Greetings, Bad Hair readers – I’m Scott Burgess of the Daily Ablution, a UK blog by a US expat. Many thanks to Fausta for letting me fill in while she’s gone.
Since Fausta often discusses European issues (and since she specifically said that cross-posting is OK), I thought I’d contribute today’s Ablution post as Bad Hair content.
Times (of London) Brussels correspondent Anthony Browne presents a most diverting piece in today’s edition (“To leaders in Alice’s magical land, it was a yes“).
Mr. Browne wonderfully summarises the combination of arrogance, denial and rationalisation that characterise the EU leadership and many of their constitutional supporters. Current EU president and Luxembourg PM Jean-Claude Juncker – described by today’s Guardian as “on the verge of tears when he heard the news of the Dutch vote” – first demonstrates the latter characteristic:
“If we were to add up all the votes of those who wanted ‘more Europe’ as a ‘yes,’ then I think that we would have had a ‘yes’ vote.”
Well, perhaps, Mr. Juncker – and if I were to add up all of my ‘pence’ as ‘pounds,’ then I think that I would have a lot more money. Unfortunately for both myself and the nearly-weeping president, such ruefully constructed alternative realities have no bearing on this one.
Margot Wallstrom, the Vice President of the commission, opts for arrogance – insisting, as Mr. Browne puts it, “that the problem was ignorance” (presumably that of the electorate, not of the bureaucrats). This despite polls showing that “the more [French and Dutch] people knew about the constitution, the more likely they were to vote ‘no’.”
Fortunately, the benighted masses will not wallow in ignorance for long, thanks to the patient efforts of Mr. Juncker and the rest of his country. As he puts it:
“We are like teachers explaining the ins and outs of the new constitution.”
And the European public will be forever grateful.

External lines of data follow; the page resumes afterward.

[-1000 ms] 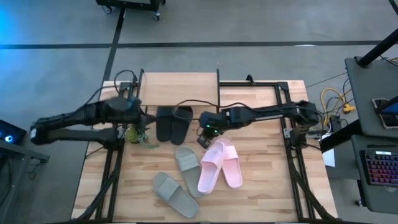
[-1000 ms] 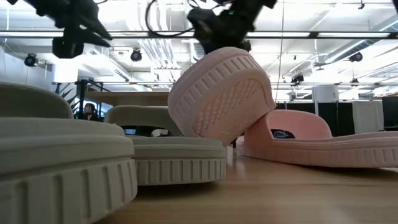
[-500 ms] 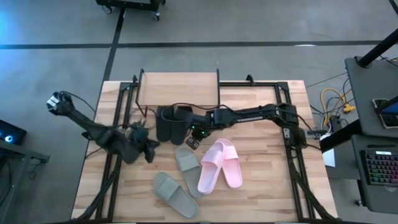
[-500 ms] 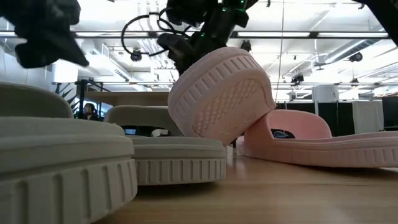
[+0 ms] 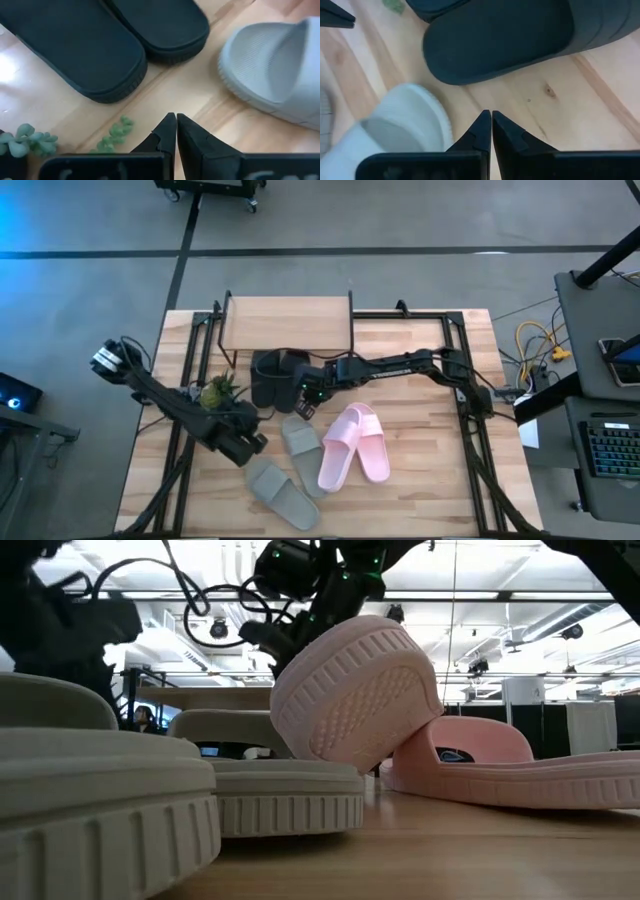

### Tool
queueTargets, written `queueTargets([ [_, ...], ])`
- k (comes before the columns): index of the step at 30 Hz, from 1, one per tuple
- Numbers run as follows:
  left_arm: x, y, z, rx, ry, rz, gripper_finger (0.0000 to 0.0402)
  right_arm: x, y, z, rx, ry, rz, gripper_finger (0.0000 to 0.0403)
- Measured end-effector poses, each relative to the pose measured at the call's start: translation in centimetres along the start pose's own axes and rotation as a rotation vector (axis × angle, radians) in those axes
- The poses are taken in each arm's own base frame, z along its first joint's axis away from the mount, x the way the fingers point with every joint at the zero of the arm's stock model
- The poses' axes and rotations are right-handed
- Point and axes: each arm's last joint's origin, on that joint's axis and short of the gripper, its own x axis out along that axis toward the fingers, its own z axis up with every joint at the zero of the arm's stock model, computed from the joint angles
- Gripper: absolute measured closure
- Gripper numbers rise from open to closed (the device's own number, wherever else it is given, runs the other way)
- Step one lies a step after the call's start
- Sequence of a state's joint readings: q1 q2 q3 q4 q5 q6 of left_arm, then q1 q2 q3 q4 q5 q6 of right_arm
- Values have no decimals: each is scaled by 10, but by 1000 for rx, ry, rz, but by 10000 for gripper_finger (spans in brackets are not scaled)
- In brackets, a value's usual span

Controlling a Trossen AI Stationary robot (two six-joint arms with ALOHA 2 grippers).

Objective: Pick and place slides into the shelf
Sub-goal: Adjust the black sliders

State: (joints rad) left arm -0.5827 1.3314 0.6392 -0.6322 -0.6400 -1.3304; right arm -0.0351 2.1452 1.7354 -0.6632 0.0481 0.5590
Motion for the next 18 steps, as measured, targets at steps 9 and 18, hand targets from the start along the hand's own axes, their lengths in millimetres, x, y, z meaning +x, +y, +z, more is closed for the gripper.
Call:
queueTargets([
  [9, 30, 0, -5, 31, -40, 143, 402, 0, -2, 0, -45, -22, -54, 394],
  [18, 71, 14, 6, -6, -50, 358, 401, 1, -3, -1, -49, -12, -61, 394],
])
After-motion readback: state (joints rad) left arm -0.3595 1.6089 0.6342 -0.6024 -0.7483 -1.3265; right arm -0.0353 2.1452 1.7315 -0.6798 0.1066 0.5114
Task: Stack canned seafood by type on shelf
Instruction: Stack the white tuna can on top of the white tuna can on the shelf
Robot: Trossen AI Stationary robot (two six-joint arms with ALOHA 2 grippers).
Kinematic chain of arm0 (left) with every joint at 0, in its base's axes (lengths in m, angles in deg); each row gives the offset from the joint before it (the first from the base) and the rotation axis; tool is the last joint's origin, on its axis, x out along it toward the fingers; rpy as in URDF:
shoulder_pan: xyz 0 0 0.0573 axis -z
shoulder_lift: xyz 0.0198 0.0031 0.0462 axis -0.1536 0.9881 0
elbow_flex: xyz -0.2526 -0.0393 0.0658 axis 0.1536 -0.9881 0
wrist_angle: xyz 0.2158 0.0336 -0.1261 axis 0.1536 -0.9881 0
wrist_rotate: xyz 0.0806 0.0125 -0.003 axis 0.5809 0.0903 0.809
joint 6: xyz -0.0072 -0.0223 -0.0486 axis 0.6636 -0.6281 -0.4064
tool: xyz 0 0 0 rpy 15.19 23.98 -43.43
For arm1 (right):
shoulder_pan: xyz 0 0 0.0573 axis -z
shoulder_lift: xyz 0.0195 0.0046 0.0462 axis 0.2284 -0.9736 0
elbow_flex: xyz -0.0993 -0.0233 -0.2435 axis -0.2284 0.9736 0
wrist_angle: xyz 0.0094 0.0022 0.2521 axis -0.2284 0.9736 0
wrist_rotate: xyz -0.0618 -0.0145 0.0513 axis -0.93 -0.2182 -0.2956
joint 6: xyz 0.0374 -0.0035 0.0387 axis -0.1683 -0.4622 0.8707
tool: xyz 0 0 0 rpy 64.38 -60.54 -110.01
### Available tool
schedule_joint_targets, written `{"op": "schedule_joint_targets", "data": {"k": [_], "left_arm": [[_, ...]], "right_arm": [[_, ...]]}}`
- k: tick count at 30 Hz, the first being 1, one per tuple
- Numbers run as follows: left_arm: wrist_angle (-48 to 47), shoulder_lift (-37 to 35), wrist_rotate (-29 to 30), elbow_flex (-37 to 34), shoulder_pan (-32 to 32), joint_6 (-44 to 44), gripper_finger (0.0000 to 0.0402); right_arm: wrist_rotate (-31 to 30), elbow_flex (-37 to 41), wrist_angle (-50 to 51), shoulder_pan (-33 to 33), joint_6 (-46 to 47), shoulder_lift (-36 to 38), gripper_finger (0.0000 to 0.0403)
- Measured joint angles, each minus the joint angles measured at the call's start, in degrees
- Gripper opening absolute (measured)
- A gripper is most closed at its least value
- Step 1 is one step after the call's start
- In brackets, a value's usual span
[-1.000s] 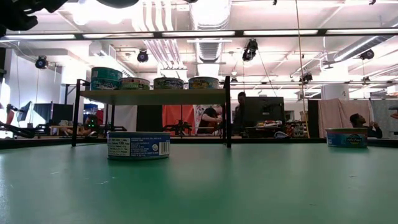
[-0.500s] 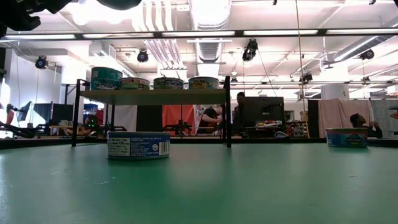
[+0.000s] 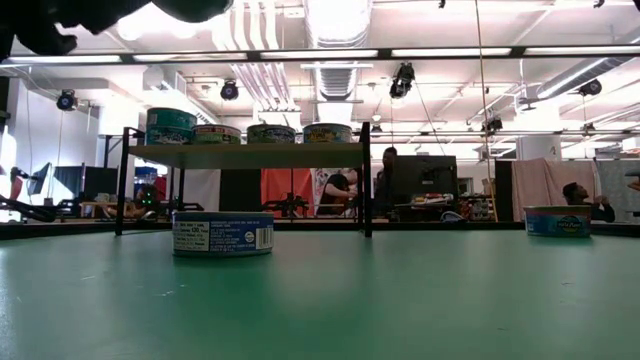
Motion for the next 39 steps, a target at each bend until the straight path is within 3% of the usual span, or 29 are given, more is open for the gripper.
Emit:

Meanwhile, denial is represented by both Luxembourg foreign minister Jean Asselborn (“we don’t have a crisis”), as well as the European Green Party, which released a statement saying “‘No’ in France and Holland does not mean ‘no’ to the European constitution.”
Well, at first blush, it means exactly that. As the BBC website puts it:
“The constitution cannot come into effect unless it is ratified by all 25 EU members – as is made clear in Article IV-447. This states that the treaty will come into effect when ‘all the instruments of ratification have been deposited.’
“Although the result of the Dutch vote is technically non-binding, the government cannot ignore it. So the Dutch and French votes mean that, as things stand, there will be no constitution.”
Upon reflection, though, it occurs to me that maybe the Greens are right after all. Perhaps after the Luxembourgian re-education project is complete, the EU great and good will simply keep holding elections until the newly enlightened populace arrives at the correct result (as was the case in Ireland and Denmark previously).
In fact, they must do this – for, as Headmaster Juncker puts it:
“The countries which have said No will have to ask themselves the question again.”
And, if necessary, again, and again, and again.